New algorithm helps to detect and analyze suspicious activity in surveillance footage
New research from Binghamton University, State University of New York, could make it easier to track and process suspicious activity in surveillance footage.
Traditional surveillance cameras do not always detect suspicious activities or objects in a timely manner. To combat this issue, Binghamton University Associate Professor of Electrical and Computer Engineering Yu Chen and his team developed a hybrid lightweight tracking algorithm known as Kerman (Kernelized Kalman filter).
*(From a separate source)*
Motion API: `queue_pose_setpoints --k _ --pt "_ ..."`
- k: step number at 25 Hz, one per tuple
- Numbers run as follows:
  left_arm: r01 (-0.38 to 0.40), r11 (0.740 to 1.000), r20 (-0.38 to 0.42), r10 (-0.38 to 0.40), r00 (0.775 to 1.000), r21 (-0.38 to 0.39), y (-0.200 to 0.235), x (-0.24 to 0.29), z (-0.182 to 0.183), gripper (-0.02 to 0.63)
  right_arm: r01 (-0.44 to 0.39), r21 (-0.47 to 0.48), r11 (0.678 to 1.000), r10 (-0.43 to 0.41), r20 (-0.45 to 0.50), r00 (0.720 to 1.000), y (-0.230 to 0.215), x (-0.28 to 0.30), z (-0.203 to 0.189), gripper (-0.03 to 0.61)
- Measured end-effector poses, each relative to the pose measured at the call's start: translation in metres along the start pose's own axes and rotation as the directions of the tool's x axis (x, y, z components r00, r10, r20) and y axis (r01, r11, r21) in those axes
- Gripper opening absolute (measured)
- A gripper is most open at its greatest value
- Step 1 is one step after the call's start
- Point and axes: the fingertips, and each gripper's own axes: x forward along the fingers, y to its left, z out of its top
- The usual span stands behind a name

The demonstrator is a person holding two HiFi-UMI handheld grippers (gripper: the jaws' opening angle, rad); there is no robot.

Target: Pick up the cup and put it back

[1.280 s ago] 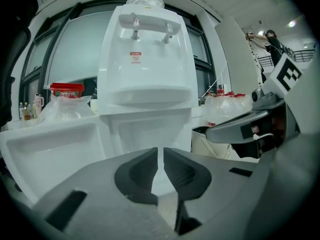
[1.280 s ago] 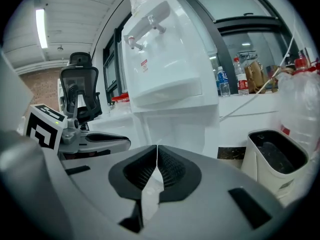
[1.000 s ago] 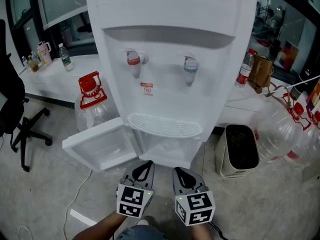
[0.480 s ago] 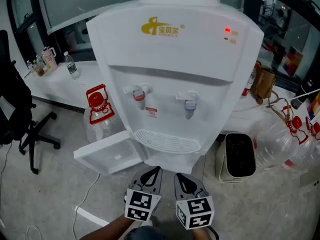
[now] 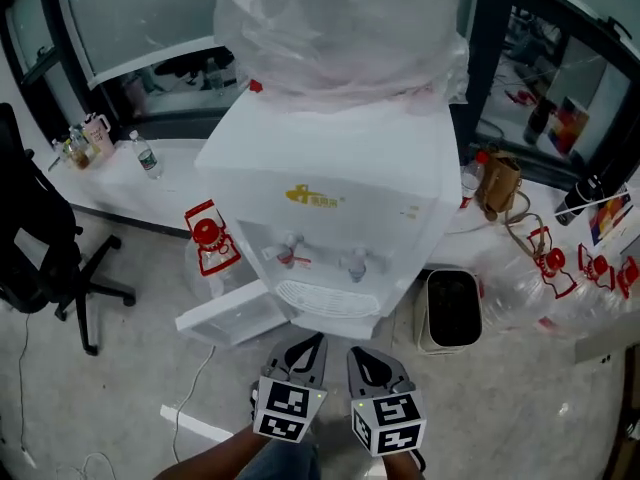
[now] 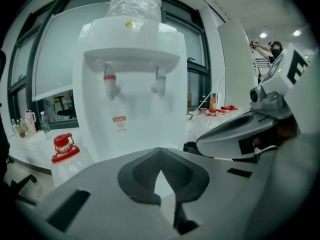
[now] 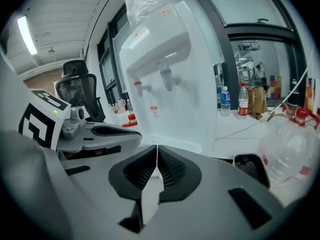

The research uses single board computers (SBCs) mounted on surveillance cameras to process videos and extract features that focus on enhanced detection of people, tracking their movement and recognizing behaviors for increased surveillance coverage.
"The Kerman algorithm enables the smart cameras at the edge (the source of data generation) to raise an alert as soon as something suspicious is detected in the incoming video streams," said Chen.
The research team introduced SBCs to be implemented in decentralized computing platforms, which distributes the workload among multiple Fog computing nodes, instead of to one centralized server. Because of decentralized computing, the video does not need to be transferred to one remote server, making the surveillance system more agile and robust. Data processing can then be processed and analyzed in a more effective and timely manner.
The algorithm does not identify, track or record the activities of anyone, thereby maintaining a high-level of privacy within a secure system. Future models of this algorithm will take advantage of more advanced hardware and security mechanisms to ensure that this surveillance system is evolutionary and maintains high performance in the lifespan.
The paper, "Kerman: A Hybrid Lightweight Tracking Algorithm to Enable Smart Surveillance as an Edge Service," won the best paper award at the 2019 IEEE CCNC conference.